'''

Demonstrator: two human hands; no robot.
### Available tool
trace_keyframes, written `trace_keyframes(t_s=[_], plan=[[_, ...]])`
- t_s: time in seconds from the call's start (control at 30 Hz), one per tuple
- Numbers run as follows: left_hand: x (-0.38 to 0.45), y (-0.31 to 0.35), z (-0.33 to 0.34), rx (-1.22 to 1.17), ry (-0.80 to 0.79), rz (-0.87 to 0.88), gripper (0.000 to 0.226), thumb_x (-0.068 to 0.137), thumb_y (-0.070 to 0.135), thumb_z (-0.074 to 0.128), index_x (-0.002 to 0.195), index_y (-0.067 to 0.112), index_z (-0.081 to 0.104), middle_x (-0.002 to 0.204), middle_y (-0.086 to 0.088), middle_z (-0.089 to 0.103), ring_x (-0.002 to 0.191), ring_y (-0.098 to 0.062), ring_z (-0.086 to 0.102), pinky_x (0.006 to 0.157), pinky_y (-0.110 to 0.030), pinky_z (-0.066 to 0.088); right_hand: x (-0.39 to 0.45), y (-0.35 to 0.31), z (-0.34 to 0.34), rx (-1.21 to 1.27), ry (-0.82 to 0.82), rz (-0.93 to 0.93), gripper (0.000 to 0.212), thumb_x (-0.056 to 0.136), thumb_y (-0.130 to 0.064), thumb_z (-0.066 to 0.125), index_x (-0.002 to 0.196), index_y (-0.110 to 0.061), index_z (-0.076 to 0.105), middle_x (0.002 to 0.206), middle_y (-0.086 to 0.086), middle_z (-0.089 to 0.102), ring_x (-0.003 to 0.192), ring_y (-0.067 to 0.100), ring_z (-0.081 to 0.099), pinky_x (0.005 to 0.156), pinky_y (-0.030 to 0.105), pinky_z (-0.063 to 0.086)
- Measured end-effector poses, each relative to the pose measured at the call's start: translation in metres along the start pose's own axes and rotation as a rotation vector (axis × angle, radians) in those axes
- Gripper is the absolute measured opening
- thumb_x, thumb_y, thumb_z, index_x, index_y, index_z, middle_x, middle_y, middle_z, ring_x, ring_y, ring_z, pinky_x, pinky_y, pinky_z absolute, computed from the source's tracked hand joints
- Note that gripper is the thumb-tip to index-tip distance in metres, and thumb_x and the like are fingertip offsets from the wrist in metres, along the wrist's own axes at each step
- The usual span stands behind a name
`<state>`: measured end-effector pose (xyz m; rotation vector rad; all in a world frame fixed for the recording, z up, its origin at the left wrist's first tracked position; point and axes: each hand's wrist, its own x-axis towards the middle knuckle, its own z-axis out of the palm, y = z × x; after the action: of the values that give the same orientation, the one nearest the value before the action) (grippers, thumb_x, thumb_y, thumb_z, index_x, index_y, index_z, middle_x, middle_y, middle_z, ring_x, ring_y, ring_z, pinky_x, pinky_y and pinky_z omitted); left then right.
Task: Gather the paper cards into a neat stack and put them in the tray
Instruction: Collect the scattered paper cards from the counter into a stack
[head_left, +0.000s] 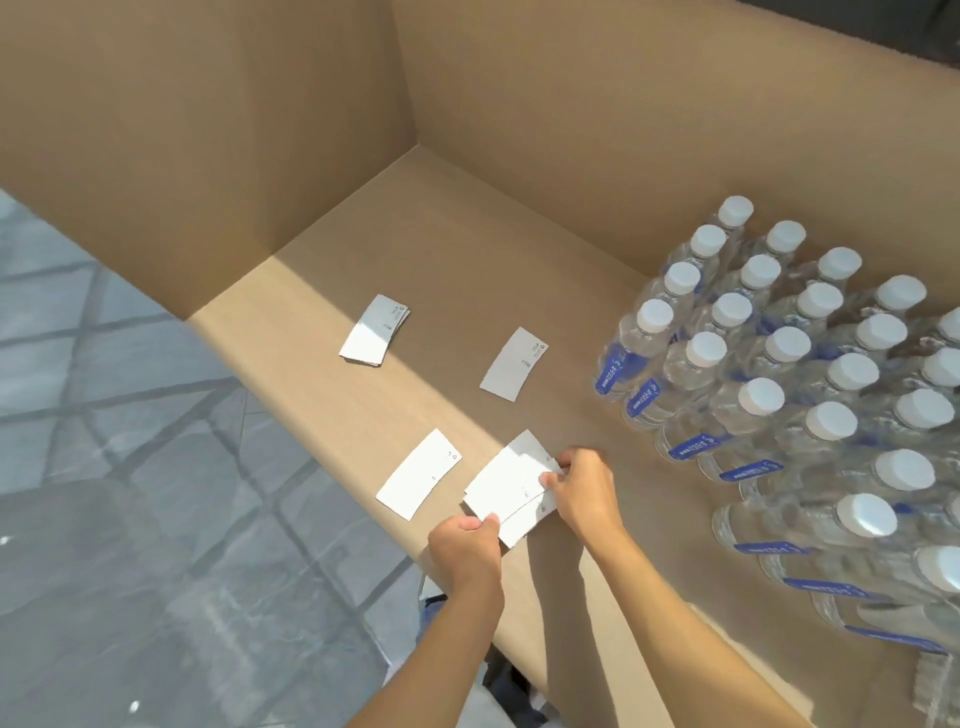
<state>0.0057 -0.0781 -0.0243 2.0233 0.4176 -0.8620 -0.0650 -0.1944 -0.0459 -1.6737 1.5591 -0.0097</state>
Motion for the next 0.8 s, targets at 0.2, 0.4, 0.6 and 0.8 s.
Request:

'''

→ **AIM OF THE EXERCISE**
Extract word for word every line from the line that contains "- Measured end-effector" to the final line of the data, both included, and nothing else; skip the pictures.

→ **COMPLETED TASK**
- Measured end-effector poses, each relative to the pose measured at the call's start: translation in metres along the start pose's own axes and rotation as a rotation vector (axis × angle, radians) in those axes
- Gripper is the absolute measured opening
- thumb_x, thumb_y, thumb_z, index_x, index_y, index_z, middle_x, middle_y, middle_z, ring_x, ring_y, ring_z, pinky_x, pinky_y, pinky_z absolute, computed from the source's tracked hand joints
- Note that gripper is the thumb-tip to index-tip distance in metres, and thumb_x and the like are fingertip offsets from the wrist in metres, along the wrist's own axes at each step
- The usual span stands behind a name
`<state>`: measured end-effector pose (xyz m; rotation vector rad; all in a world frame fixed for the recording, z up, its origin at the left wrist's first tracked position; point and axes: each hand's wrist, its own x-axis towards the middle knuckle, its own z-axis out of the palm, y = z × x; after the action: of the values that give the same orientation, the one nearest the value before the action) (grippers, thumb_x, thumb_y, thumb_z, index_x, index_y, index_z, middle_x, middle_y, middle_z, ring_x, ring_y, ring_z, pinky_x, pinky_y and pinky_z omitted); left then right.
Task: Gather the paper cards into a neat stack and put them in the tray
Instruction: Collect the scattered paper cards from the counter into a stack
[head_left, +0.000s] 
<state>0.0057 -0.0781 -0.0243 2.0233 0.4176 -0.8620 -0.0650 -0.1944 -0.0459 -1.6737 1.5591 -0.0097</state>
Motion for the next 0.8 s, targets at 0.2, 0.4, 0.6 and 0.8 s.
Request:

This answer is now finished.